The impact of these events was partially offset by improvements in outside repair expenses and reductions in borrowed parts expenses related to our continuous improvement initiatives.

In addition, salary, wages and benefits expense increased about 2.4% or $5.8 million compared with 2006. The change was mainly due to an increase in performance-based incentive compensation and profit sharing for 2007 relative to 2006.

Other operating expenses were sharply lower in 2007 declining $22.3 million or 21.8% due primarily to our ongoing continuous improvement initiatives. The significant improvement reflects reductions in legal and professional fees, contractor fees, insurance, and other general and administrative expenses.

Turning to our balance sheet, we ended the year with a cash balance of $477 million, which represented a 106% increase over year-end 2006. We ended the year with debt and capital lease obligations totaling $394 million.

The face value of our debt and capital lease obligations amounted to $469 million. This included $75 million of unamortized discount related to fair market value adjustments associated with fresh start accounting. This compared with a face value balance of $501.5 million on December 31, 2006.

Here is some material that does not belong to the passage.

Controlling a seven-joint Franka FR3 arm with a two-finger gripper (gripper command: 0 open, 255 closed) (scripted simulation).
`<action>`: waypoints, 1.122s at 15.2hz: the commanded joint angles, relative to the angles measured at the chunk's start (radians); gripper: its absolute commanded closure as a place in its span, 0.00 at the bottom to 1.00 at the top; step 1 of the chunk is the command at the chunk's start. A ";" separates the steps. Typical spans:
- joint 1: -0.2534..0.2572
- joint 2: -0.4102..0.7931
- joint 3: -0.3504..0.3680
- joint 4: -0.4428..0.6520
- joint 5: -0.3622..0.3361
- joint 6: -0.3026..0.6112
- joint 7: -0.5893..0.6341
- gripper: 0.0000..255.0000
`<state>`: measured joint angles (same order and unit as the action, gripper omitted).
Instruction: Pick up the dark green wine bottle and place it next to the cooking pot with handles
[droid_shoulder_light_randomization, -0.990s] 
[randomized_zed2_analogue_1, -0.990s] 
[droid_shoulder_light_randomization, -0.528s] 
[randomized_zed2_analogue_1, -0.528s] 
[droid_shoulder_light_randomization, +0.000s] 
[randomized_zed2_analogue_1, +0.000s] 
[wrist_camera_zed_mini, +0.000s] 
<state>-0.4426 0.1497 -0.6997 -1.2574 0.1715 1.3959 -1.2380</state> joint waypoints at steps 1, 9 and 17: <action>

Free cash flow defined as cash from operations less capital expenditures totaled $134 million in 2007 compared with $77 million in 2006. Cash from operating activities totaled approximately $197 million versus $147 million from 2006.

Capital expenditures totaled $63 million, which included approximately $31 million in Boeing progress payments related to our future aircraft deliveries.

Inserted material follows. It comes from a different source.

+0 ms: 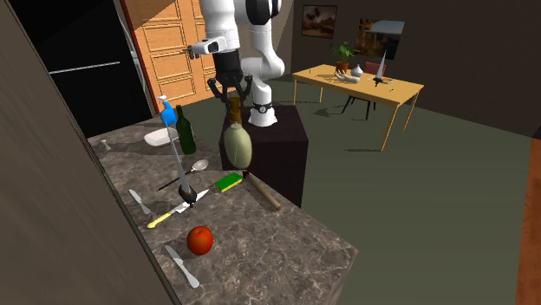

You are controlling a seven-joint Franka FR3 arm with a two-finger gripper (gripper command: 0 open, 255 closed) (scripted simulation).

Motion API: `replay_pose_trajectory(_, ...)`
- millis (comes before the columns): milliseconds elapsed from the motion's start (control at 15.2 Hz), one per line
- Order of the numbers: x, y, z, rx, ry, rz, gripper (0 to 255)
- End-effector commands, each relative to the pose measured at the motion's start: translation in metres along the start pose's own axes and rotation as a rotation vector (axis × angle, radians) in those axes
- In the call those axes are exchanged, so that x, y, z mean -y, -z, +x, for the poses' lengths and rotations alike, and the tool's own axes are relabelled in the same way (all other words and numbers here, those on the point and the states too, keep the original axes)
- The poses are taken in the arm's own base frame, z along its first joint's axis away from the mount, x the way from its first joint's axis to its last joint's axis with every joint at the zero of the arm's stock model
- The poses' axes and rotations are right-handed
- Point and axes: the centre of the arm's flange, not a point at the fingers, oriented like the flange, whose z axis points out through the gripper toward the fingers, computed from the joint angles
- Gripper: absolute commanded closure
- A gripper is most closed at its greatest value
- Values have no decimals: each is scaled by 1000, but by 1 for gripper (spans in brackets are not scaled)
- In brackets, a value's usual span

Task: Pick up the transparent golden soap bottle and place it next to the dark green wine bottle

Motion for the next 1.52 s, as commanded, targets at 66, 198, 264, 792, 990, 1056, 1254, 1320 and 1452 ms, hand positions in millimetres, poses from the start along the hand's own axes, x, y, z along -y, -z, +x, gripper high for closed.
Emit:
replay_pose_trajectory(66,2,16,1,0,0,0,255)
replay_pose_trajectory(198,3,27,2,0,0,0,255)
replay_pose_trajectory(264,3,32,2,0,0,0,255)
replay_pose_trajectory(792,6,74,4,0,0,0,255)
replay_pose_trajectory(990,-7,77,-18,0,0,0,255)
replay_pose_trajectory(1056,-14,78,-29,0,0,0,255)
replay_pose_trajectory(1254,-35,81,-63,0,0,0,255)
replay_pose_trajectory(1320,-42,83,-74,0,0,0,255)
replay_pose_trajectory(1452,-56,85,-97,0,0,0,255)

Net cash provided by financing activities totaled $103 million reflecting proceeds of $98 million from DHL’s investment in Polar and $30 million from a refundable deposit from DHL, offset by $32 million in debt repayments. Subsequent to year-end we received an additional $38.6 million from DHL reflecting further investment proceeds. The final payment from DHL of $37.5 million plus interest is scheduled to be paid in November of 2008.

Looking forward we expect that capital expenditure for 2008 will total approximately $45 to $55 million excluding pre-delivery payments (PDP) of $247 million related to future aircraft deliveries and excluding the purchase price of our two incremental 747-400s that Bill had referenced previously.

We were pleased to announce last month that we have entered into a $270 million PDP financing facility with respect to the first five 747-8 freighters to be delivered to us between February and July 2010. PDPs on these five aircraft totaled $202 million in 2008, which is about 80% of our total PDP requirements for the year.

As of February 1st we had borrowed approximately $63 million under this facility. Our PDPs facility complements our launch customer pricing on the aircraft and reflects the financing community’s positive perceptions about the 747-8s and their compelling operating advantages, the quality of our customers and our relationships with them, and our strong operating performance, balance sheet and prospects for growth.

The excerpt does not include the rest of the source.